| Your objective |
From the very first line down to the line containing "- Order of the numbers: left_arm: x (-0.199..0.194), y", write out the material exactly as it appears, and no more.

| Records provided |

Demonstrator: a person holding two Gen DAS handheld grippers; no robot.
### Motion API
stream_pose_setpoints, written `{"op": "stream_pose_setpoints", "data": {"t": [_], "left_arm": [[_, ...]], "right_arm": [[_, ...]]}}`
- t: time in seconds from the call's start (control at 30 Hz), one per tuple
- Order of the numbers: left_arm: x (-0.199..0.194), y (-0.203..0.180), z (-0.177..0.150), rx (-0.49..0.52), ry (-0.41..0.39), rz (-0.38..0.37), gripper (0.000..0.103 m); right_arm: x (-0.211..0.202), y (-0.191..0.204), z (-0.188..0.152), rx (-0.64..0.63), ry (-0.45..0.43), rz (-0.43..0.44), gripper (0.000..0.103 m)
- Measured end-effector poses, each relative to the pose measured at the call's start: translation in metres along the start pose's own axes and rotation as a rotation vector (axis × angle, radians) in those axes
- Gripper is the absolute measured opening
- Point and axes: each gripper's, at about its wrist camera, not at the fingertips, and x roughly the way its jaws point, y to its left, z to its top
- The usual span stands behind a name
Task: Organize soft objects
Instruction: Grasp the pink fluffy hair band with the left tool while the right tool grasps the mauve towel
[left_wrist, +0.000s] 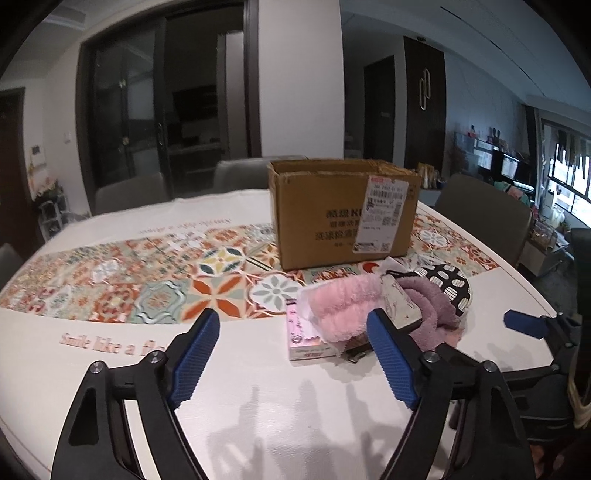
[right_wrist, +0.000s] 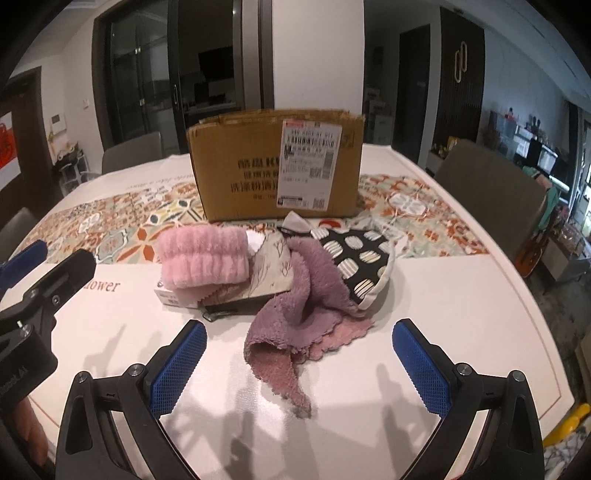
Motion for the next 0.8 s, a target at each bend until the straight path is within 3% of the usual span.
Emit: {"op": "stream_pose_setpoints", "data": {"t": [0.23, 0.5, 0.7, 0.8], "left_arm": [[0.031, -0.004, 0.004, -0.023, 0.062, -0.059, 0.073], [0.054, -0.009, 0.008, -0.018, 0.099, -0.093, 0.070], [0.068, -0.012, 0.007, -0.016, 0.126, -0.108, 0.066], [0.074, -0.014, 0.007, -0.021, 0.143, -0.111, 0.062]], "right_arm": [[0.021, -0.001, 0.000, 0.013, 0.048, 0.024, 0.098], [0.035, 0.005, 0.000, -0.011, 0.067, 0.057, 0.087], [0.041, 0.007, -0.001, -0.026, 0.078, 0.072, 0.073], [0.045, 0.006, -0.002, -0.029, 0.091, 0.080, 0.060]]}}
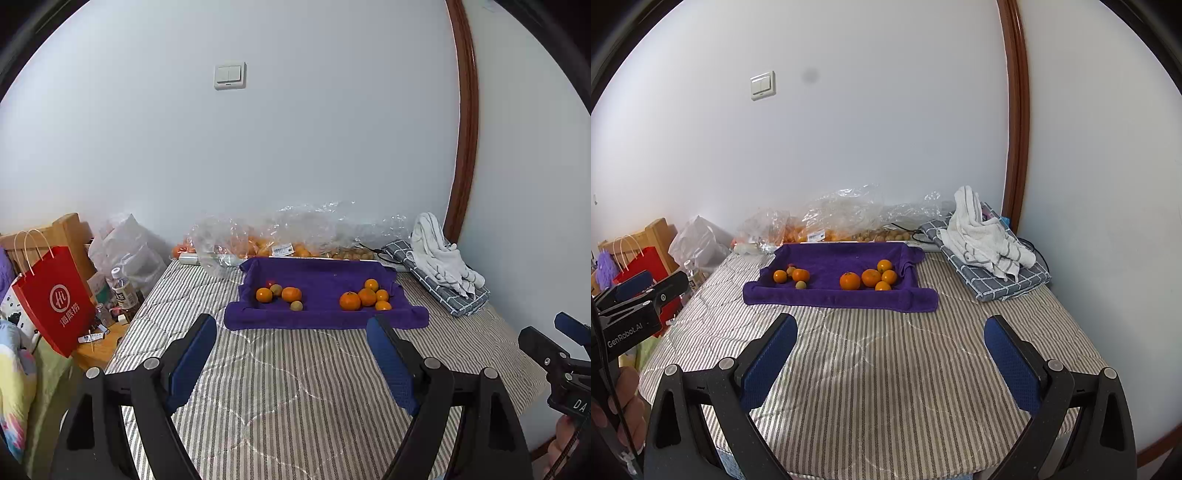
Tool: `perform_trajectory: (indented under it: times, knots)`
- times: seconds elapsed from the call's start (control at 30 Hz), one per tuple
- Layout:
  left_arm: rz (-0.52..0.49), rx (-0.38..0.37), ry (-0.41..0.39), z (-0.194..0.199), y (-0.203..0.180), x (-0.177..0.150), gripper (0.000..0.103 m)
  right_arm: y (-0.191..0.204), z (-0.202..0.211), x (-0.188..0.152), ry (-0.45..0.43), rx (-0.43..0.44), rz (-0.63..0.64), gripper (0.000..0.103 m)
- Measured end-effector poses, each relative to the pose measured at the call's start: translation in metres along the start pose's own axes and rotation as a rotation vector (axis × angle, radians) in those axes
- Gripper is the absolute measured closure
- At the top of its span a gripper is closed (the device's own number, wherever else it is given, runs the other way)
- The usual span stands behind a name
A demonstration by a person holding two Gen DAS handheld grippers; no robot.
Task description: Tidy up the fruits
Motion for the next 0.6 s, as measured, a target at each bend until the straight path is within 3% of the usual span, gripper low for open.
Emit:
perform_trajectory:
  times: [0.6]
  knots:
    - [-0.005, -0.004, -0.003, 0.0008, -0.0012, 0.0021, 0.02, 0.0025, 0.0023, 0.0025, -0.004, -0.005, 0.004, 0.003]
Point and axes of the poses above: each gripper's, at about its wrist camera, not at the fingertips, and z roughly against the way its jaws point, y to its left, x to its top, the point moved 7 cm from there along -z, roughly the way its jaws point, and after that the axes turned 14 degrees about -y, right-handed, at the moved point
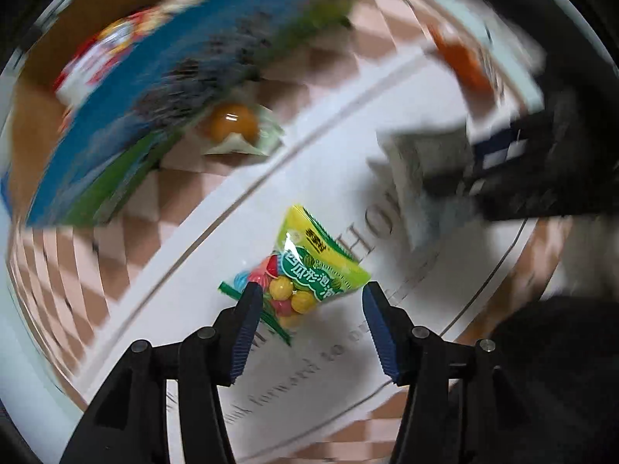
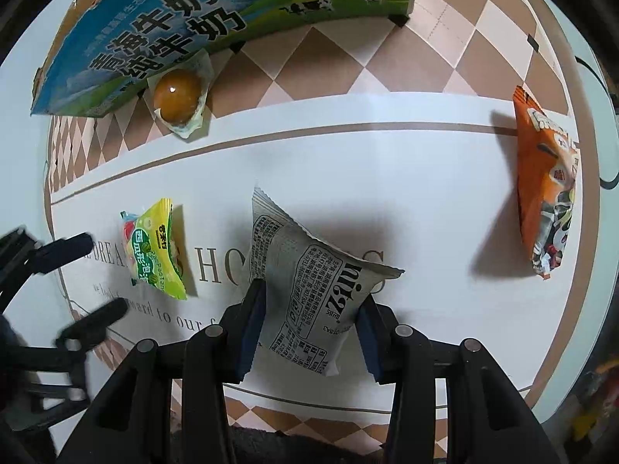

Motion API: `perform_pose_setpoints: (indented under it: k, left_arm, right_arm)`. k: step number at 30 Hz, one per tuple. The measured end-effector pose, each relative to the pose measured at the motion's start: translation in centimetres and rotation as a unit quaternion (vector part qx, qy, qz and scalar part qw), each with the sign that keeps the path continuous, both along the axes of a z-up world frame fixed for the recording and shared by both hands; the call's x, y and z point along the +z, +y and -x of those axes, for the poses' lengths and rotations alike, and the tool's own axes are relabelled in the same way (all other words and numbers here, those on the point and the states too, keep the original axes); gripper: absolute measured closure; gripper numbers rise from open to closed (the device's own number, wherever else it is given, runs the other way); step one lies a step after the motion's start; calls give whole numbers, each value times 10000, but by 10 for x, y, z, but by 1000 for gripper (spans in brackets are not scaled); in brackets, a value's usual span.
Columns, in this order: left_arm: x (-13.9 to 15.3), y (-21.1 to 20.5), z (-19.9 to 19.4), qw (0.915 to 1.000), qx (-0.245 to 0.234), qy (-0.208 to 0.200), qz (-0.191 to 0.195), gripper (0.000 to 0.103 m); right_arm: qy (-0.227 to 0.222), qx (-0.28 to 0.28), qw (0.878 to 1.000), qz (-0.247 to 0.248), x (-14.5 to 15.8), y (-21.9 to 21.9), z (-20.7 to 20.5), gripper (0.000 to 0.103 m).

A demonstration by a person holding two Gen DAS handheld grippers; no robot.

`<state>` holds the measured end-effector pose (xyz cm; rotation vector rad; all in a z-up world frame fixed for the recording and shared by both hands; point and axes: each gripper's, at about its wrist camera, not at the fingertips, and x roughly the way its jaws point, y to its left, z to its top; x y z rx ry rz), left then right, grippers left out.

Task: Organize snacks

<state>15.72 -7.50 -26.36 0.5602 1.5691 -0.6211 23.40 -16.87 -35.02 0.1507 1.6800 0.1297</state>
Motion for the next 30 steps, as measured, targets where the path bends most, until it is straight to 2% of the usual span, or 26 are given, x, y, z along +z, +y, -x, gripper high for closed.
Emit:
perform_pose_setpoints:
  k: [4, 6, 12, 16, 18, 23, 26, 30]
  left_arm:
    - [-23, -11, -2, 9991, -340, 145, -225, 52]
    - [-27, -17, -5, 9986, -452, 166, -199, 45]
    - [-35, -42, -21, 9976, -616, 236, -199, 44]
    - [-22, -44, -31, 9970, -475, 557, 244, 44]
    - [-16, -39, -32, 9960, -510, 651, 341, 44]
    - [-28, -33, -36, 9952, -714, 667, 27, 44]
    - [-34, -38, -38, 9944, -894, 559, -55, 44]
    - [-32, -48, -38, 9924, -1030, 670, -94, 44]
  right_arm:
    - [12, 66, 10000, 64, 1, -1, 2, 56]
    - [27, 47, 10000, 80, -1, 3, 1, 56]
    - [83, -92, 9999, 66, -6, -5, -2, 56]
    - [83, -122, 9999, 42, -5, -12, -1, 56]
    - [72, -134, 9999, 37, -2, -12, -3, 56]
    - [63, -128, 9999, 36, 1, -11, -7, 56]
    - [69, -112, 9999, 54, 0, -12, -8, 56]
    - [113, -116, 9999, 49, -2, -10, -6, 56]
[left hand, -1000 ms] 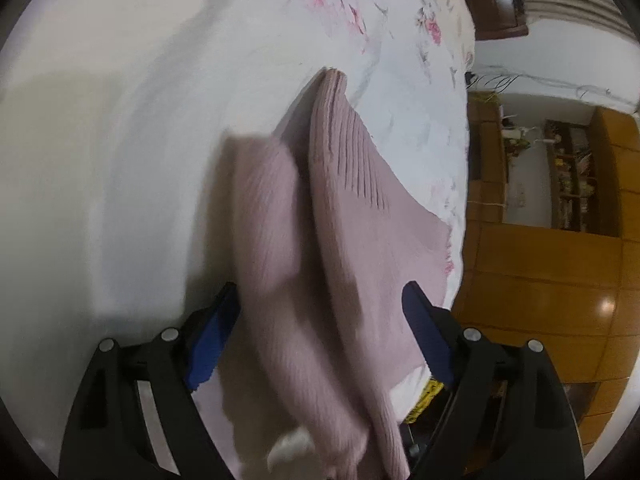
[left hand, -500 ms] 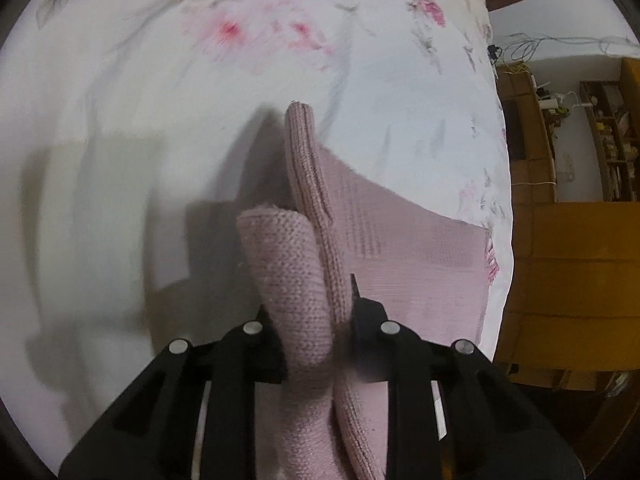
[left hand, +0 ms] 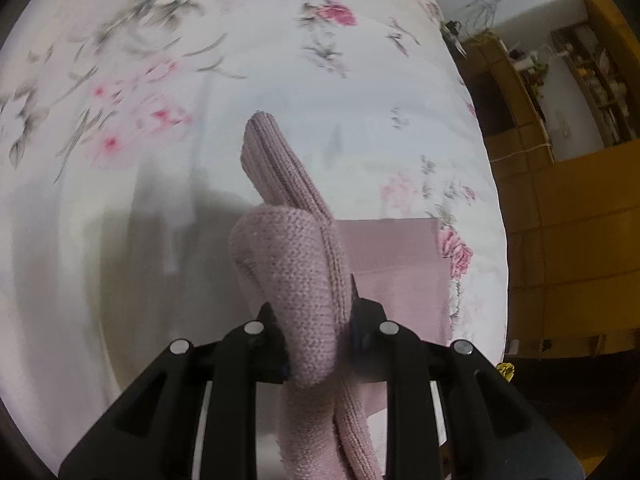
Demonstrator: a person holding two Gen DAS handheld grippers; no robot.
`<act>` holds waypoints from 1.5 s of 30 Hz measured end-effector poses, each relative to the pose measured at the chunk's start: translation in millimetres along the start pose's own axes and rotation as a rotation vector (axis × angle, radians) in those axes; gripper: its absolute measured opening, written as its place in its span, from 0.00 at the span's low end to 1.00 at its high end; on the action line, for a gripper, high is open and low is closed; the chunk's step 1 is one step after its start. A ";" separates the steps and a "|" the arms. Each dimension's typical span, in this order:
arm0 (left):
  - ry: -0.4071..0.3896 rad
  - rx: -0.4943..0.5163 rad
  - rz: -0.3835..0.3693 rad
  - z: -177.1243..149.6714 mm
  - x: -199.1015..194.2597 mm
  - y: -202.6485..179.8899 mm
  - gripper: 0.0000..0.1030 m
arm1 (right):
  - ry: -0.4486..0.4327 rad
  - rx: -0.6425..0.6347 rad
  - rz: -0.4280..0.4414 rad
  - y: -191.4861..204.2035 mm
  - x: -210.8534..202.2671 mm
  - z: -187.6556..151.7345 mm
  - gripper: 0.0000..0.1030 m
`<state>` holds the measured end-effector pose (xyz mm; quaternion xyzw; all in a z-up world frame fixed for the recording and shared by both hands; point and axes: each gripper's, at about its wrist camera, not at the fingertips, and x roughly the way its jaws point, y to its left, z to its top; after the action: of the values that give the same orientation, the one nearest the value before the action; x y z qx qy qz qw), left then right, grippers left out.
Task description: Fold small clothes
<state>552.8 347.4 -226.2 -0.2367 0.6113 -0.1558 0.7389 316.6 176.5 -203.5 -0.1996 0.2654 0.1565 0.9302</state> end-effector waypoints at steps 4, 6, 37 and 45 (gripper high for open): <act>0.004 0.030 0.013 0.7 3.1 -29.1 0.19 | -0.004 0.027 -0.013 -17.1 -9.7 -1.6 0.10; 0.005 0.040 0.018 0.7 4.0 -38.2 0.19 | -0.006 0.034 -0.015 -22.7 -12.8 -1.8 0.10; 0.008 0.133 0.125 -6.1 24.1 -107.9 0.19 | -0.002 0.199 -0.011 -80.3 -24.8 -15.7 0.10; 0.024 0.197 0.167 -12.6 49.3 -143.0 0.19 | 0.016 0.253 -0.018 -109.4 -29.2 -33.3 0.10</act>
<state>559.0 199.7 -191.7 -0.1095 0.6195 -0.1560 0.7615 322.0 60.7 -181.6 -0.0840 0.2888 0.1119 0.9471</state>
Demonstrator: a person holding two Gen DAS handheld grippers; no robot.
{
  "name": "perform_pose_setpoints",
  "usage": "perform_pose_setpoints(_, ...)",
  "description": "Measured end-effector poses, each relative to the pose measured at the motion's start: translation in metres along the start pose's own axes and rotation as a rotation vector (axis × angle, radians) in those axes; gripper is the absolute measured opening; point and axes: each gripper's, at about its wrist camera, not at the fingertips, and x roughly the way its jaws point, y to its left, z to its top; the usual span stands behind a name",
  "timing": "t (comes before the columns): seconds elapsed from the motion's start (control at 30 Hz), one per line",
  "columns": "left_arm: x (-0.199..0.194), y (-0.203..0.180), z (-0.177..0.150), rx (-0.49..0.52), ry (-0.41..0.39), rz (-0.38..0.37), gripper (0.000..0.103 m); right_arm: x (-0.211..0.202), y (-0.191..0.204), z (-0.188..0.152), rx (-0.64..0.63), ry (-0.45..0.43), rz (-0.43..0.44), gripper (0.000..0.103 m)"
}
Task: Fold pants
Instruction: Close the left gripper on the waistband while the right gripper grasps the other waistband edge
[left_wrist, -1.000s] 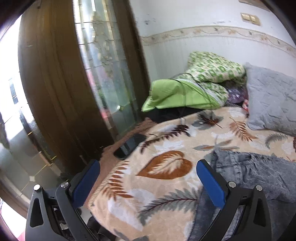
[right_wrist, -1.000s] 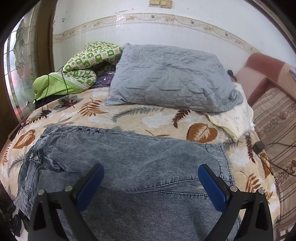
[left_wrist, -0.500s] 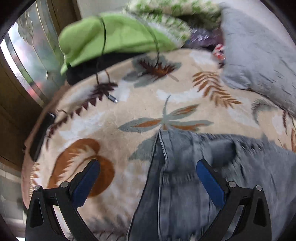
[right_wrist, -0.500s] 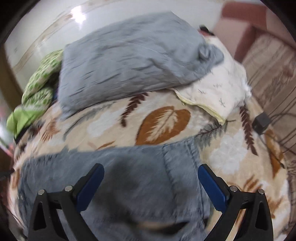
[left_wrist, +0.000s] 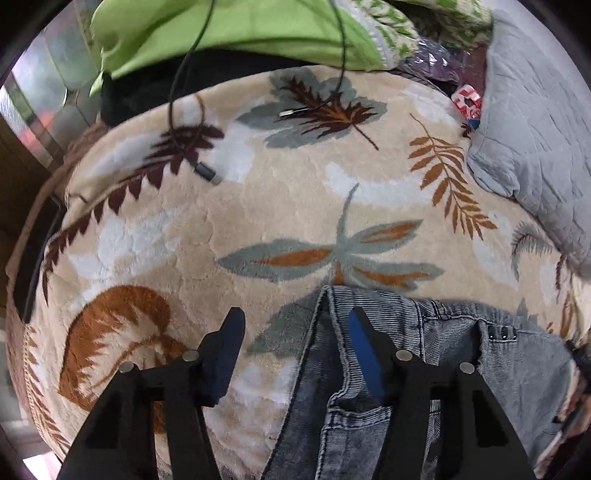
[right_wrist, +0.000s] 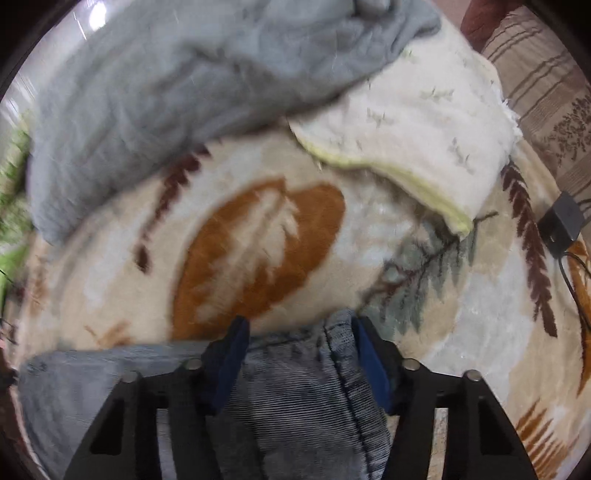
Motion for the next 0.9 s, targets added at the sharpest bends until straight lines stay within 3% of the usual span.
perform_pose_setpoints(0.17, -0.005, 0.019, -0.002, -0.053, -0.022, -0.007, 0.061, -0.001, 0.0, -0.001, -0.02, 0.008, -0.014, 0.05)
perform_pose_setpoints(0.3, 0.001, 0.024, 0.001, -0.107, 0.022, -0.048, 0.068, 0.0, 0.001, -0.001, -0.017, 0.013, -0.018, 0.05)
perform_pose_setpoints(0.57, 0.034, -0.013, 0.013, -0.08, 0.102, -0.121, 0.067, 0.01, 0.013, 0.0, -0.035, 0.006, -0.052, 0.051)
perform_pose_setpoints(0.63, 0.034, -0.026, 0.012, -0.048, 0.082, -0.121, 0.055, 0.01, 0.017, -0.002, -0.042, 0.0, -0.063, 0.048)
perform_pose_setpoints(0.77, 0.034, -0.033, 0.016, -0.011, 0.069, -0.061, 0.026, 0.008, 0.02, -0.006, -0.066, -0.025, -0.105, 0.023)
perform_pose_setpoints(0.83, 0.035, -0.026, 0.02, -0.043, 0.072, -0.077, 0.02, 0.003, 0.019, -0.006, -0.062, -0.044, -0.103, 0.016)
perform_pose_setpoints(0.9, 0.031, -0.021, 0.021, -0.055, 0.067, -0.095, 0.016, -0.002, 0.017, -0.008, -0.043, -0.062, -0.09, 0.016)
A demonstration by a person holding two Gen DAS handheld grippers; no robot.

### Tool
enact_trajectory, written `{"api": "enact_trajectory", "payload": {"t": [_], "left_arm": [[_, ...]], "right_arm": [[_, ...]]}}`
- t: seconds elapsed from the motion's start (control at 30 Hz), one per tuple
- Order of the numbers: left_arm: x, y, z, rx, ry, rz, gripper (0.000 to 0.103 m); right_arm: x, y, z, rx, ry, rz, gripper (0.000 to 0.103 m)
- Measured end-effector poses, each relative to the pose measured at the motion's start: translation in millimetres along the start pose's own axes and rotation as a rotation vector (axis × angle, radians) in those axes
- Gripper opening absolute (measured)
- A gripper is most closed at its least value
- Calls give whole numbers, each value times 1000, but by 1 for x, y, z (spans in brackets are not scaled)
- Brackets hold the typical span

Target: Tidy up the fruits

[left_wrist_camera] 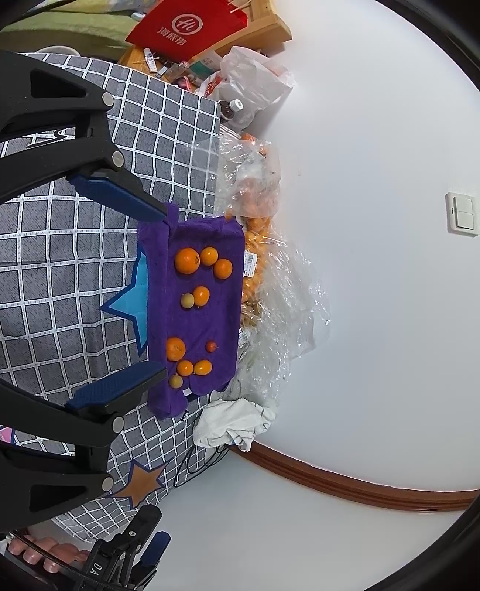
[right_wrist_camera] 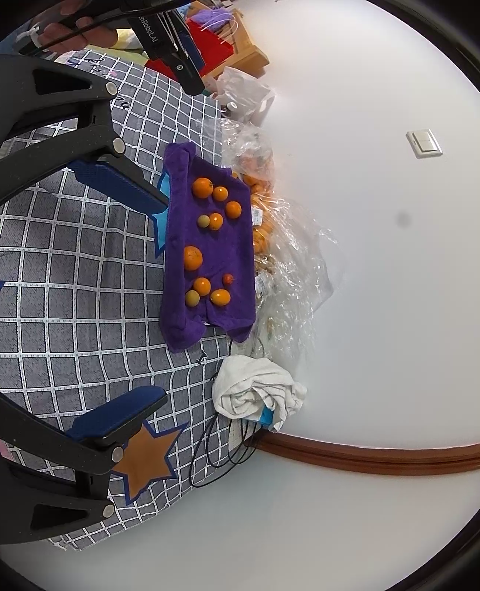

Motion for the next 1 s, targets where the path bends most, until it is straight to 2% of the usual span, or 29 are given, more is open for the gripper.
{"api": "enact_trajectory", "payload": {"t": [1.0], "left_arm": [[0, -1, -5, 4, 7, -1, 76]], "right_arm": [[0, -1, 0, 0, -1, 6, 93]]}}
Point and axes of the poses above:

| Reply to the task |
Demonstrator: a person holding two Gen DAS handheld grippers; no robot.
### Motion API
stream_pose_setpoints, written `{"op": "stream_pose_setpoints", "data": {"t": [_], "left_arm": [[_, ...]], "right_arm": [[_, ...]]}}`
- t: time in seconds from the call's start (control at 30 Hz), one per tuple
- Order of the numbers: left_arm: x (-0.199..0.194), y (-0.203..0.180), z (-0.177..0.150), rx (-0.49..0.52), ry (-0.41..0.39), rz (-0.38..0.37), gripper (0.000..0.103 m); right_arm: x (-0.211..0.202), y (-0.191..0.204), z (-0.188..0.152), rx (-0.64..0.63), ry (-0.45..0.43), rz (-0.43..0.44), gripper (0.000..0.103 m)

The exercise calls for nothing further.